■ **Directions**
Copy every line from the records below that holds the word "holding".

⁂

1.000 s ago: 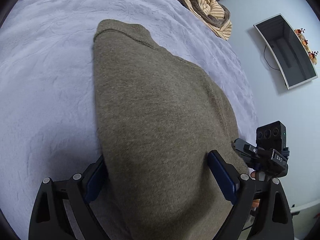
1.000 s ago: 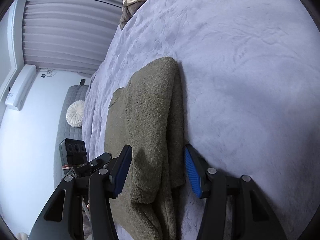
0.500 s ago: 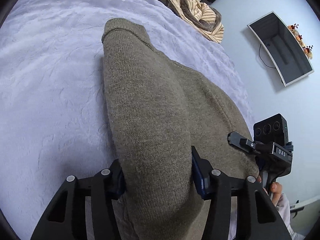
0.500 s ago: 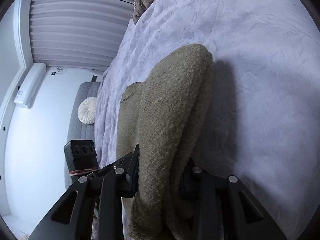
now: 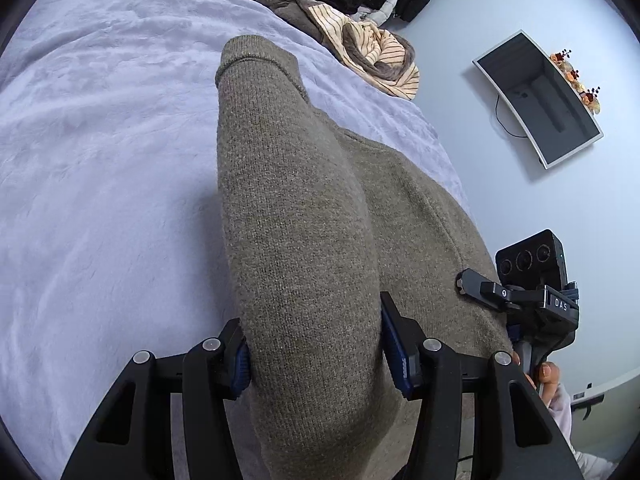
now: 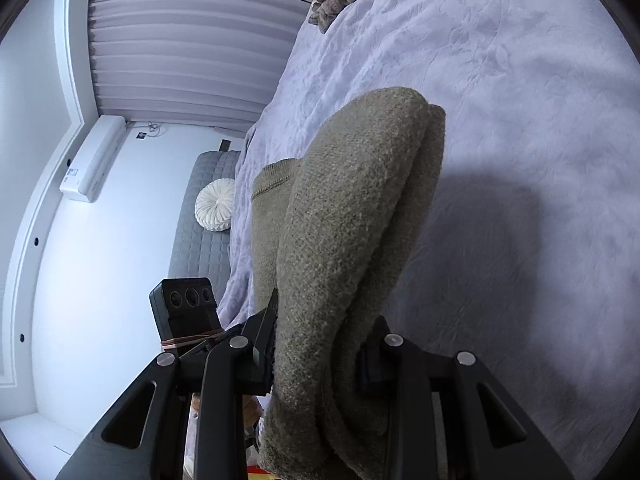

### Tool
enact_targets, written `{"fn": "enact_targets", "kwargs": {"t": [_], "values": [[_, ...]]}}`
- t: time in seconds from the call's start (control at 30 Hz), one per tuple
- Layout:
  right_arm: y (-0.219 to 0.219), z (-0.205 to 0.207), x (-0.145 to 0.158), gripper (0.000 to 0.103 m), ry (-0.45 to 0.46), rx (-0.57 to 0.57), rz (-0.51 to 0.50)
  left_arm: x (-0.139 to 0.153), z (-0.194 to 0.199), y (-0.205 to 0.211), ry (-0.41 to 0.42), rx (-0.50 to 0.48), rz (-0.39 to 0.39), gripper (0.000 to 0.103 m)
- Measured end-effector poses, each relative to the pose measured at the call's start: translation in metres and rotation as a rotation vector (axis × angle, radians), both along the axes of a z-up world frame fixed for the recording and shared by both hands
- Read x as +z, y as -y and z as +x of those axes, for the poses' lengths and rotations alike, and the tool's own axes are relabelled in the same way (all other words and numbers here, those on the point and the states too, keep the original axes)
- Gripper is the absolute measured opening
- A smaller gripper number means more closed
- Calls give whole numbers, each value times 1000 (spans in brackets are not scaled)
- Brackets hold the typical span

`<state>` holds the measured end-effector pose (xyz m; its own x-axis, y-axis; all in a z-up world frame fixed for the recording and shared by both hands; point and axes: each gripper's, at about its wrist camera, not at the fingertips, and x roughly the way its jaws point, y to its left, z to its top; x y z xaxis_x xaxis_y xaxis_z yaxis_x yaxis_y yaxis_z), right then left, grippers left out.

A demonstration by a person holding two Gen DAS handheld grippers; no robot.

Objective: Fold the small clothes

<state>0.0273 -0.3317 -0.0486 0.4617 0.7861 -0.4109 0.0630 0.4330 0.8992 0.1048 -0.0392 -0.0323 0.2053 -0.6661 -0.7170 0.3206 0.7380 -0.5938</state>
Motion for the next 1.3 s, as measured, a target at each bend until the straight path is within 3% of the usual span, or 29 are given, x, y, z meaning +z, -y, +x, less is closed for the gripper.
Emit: {"fn": "enact_targets", "kwargs": {"t": [0.17, 0.3, 0.43, 0.5, 0.57, 0.7, 0.77, 0.83, 0.97, 1.0, 1.03, 1.1, 1.2, 1.3], "values": [[-32, -22, -6, 32, -12, 37, 23, -2, -35, -38, -9, 26, 28, 55], [-55, -21, -24, 32, -44, 72, 25, -20, -58, -69, -28, 62, 55, 55], [-73, -20, -47, 35, -91, 90, -82, -55, -78, -91, -39, 142, 173, 55], [-72, -21, -59, 35, -112, 62, -117, -67, -88, -105, -38, 194, 163, 58], [-63, -23, -65, 37, -113, 13, -72, -65, -96, -116, -29, 232, 125, 59], [-44, -15, -77, 40, -127, -65, 27, -45, -103, -118, 85, 261, 203, 59], [-44, -10, -80, 30, -144, -75, 26, -35, -102, -110, 124, 250, 211, 59], [-56, -7, -57, 28, -69, -18, -83, -30, -102, -97, 154, 231, 225, 59], [-97, -10, -1, 27, 168, 151, -431, -49, -106, -74, 154, 199, 322, 60], [-105, -7, 1, 27, 178, 170, -531, -52, -108, -69, 174, 207, 345, 64], [-107, -5, -5, 27, 162, 179, -620, -54, -111, -66, 194, 208, 361, 75], [-109, 2, -30, 31, 88, 192, -778, -63, -113, -65, 154, 196, 342, 80], [-78, -9, -43, 43, 17, 90, -644, -63, -114, -73, 120, 218, 309, 80], [-57, -23, -32, 44, -7, 25, -645, -56, -115, -80, 141, 219, 332, 80]]}}
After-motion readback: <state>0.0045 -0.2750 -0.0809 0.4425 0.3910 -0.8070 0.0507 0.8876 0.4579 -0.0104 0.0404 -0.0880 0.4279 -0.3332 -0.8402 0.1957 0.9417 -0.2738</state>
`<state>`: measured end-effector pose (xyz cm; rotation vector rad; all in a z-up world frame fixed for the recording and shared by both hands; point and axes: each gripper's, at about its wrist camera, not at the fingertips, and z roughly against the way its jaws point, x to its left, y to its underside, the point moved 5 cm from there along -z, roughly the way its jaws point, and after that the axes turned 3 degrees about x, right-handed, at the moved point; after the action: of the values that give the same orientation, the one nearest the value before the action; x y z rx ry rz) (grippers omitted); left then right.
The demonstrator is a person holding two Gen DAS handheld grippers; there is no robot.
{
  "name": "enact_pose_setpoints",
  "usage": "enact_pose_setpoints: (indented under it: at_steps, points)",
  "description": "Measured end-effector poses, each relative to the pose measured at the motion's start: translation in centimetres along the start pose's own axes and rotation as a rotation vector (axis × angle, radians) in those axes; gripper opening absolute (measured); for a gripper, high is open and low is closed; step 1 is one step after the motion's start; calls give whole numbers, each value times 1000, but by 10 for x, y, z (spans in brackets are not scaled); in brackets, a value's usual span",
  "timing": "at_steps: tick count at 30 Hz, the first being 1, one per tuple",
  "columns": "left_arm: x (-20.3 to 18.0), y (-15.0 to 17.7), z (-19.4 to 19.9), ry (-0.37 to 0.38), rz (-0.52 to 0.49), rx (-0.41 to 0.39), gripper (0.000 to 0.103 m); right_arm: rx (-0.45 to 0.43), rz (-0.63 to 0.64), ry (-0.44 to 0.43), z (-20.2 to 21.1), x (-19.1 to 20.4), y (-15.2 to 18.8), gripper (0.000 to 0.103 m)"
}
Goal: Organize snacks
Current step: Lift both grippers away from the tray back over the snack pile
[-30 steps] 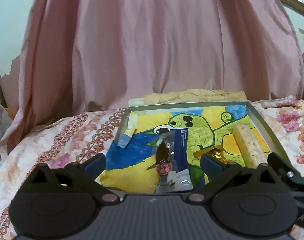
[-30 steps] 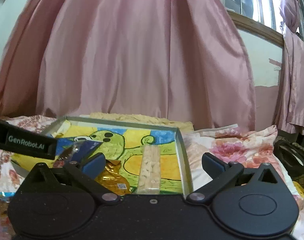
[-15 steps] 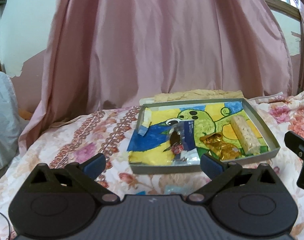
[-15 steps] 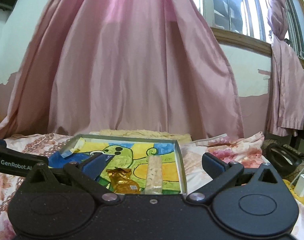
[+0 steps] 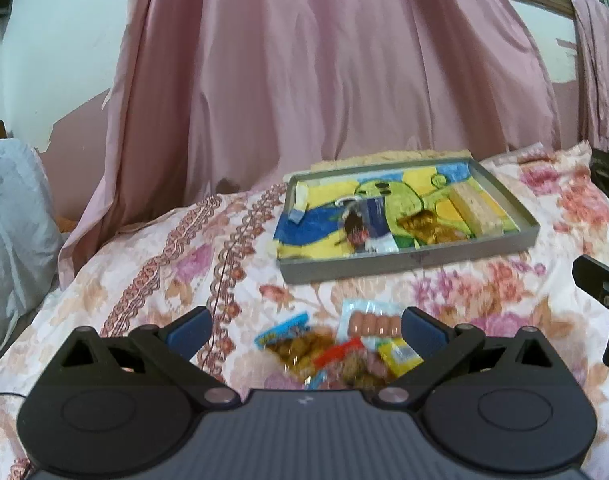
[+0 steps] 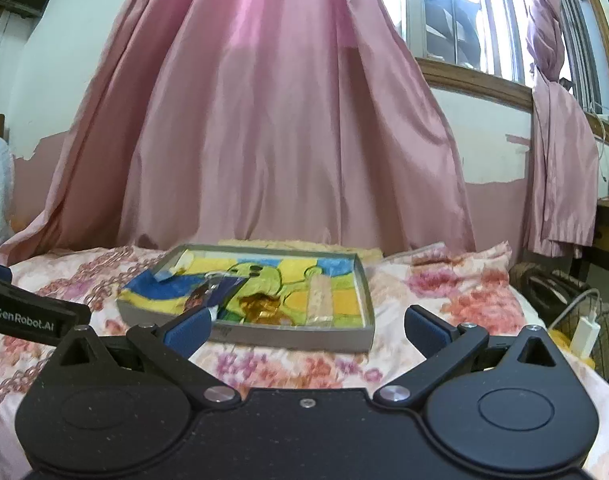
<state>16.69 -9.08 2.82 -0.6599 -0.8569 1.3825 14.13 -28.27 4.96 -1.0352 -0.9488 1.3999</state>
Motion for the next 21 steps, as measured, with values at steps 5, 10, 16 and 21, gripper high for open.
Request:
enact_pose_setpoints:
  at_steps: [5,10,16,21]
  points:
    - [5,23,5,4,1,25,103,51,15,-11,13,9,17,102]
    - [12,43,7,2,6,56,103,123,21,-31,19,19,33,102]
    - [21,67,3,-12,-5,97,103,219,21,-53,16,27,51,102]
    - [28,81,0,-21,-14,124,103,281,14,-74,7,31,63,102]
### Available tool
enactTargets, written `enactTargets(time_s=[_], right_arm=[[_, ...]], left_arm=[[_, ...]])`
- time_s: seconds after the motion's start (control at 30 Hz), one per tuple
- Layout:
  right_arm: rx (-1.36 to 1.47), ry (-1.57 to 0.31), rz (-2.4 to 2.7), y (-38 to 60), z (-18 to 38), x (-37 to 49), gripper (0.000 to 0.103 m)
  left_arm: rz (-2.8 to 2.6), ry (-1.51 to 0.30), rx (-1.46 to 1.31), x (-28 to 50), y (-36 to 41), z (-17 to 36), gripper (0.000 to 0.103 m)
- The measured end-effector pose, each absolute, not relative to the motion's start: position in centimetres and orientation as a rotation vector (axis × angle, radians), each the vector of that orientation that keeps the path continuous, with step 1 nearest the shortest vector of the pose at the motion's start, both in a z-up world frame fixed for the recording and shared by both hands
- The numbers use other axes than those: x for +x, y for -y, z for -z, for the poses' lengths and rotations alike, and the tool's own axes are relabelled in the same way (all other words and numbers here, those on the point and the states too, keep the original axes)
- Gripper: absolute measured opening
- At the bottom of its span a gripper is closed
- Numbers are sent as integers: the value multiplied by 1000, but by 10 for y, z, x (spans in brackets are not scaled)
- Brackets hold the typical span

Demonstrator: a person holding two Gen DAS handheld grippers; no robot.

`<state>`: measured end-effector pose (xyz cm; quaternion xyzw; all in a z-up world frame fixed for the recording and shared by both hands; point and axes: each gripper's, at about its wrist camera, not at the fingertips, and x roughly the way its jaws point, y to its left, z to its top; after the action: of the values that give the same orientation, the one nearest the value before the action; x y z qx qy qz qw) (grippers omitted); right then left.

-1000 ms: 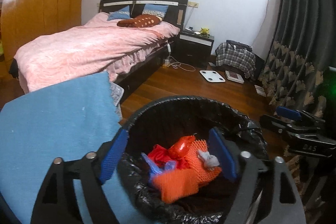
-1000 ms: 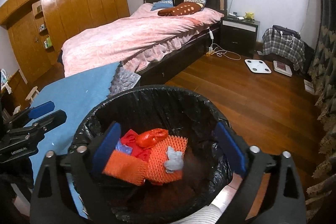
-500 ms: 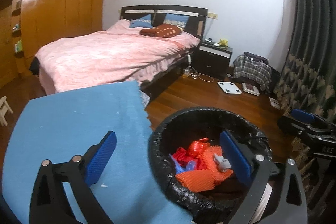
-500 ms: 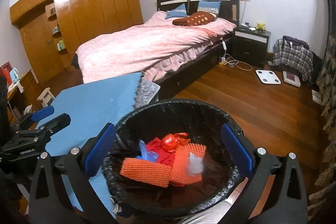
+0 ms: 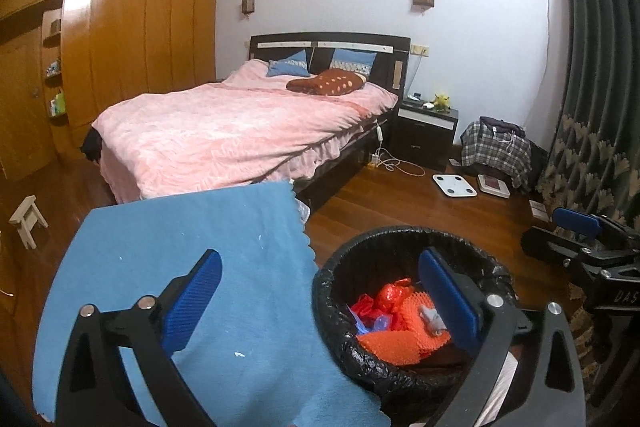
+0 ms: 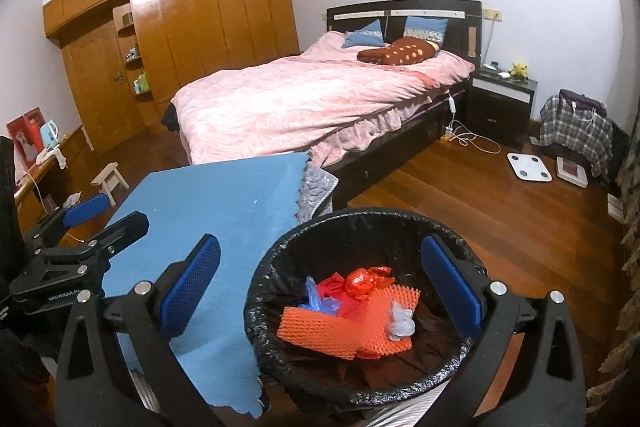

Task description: Collect trash

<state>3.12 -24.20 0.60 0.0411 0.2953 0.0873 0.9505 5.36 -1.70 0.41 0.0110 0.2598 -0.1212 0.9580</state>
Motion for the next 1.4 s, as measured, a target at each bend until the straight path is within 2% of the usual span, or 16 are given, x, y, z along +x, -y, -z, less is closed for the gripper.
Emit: enactTargets(time_s=[1.4], right_arm=[[54,-571,-204,227,-22,25,98]], left_arm=[[227,-483,37,33,14,-24,97]])
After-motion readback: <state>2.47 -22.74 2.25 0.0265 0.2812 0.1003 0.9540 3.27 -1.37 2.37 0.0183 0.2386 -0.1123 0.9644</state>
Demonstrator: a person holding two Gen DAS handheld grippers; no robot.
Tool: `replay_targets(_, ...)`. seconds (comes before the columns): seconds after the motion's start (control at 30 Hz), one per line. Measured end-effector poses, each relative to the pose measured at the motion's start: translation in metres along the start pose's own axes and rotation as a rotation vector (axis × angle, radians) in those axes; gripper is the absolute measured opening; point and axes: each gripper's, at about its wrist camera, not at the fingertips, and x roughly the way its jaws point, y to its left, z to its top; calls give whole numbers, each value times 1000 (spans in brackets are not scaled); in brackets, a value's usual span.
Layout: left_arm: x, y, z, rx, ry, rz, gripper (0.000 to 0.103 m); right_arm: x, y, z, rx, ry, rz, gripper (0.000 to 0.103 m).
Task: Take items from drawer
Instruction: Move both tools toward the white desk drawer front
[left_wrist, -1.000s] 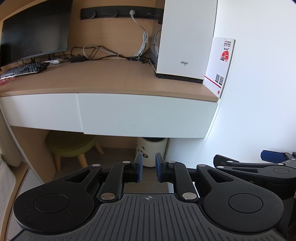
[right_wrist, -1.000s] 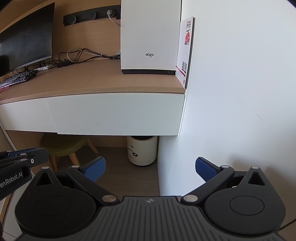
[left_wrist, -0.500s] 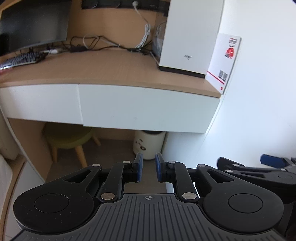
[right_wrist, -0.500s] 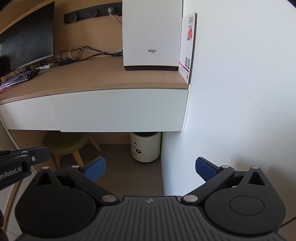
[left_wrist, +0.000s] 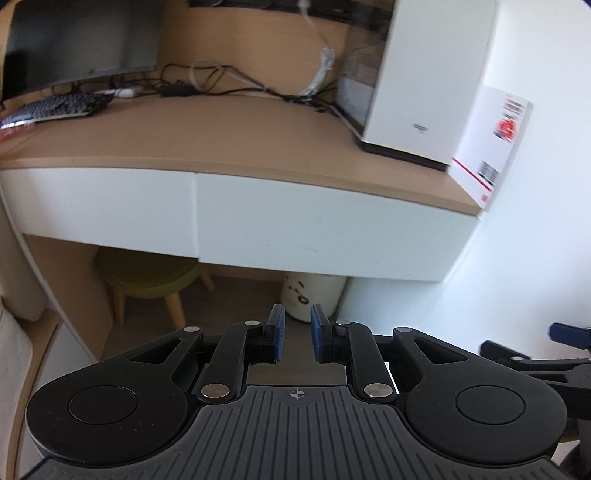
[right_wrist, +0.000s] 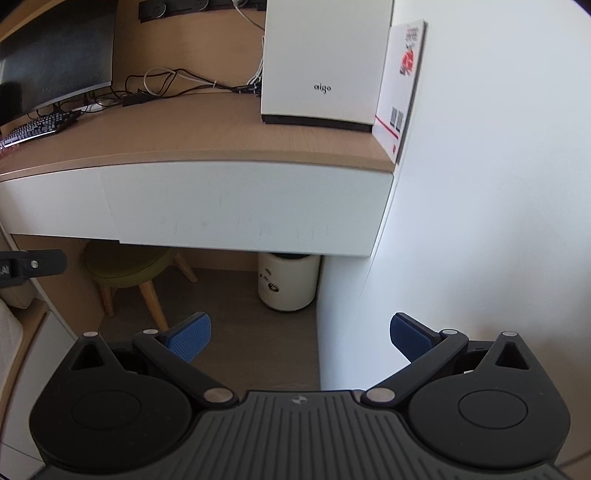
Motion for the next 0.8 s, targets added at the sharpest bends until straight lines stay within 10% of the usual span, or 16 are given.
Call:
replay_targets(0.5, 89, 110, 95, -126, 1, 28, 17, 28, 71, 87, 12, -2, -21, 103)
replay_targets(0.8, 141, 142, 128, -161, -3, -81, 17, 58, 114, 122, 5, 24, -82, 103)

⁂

■ **Solution**
A demonstration by a person holding two Gen DAS handheld grippers; no robot.
The demonstrator is a person holding two Gen DAS handheld grippers; there is no robot.
Demonstrator: a person holding two Gen DAS handheld grippers; no robot.
Demonstrator: a person holding two Gen DAS handheld grippers; no robot.

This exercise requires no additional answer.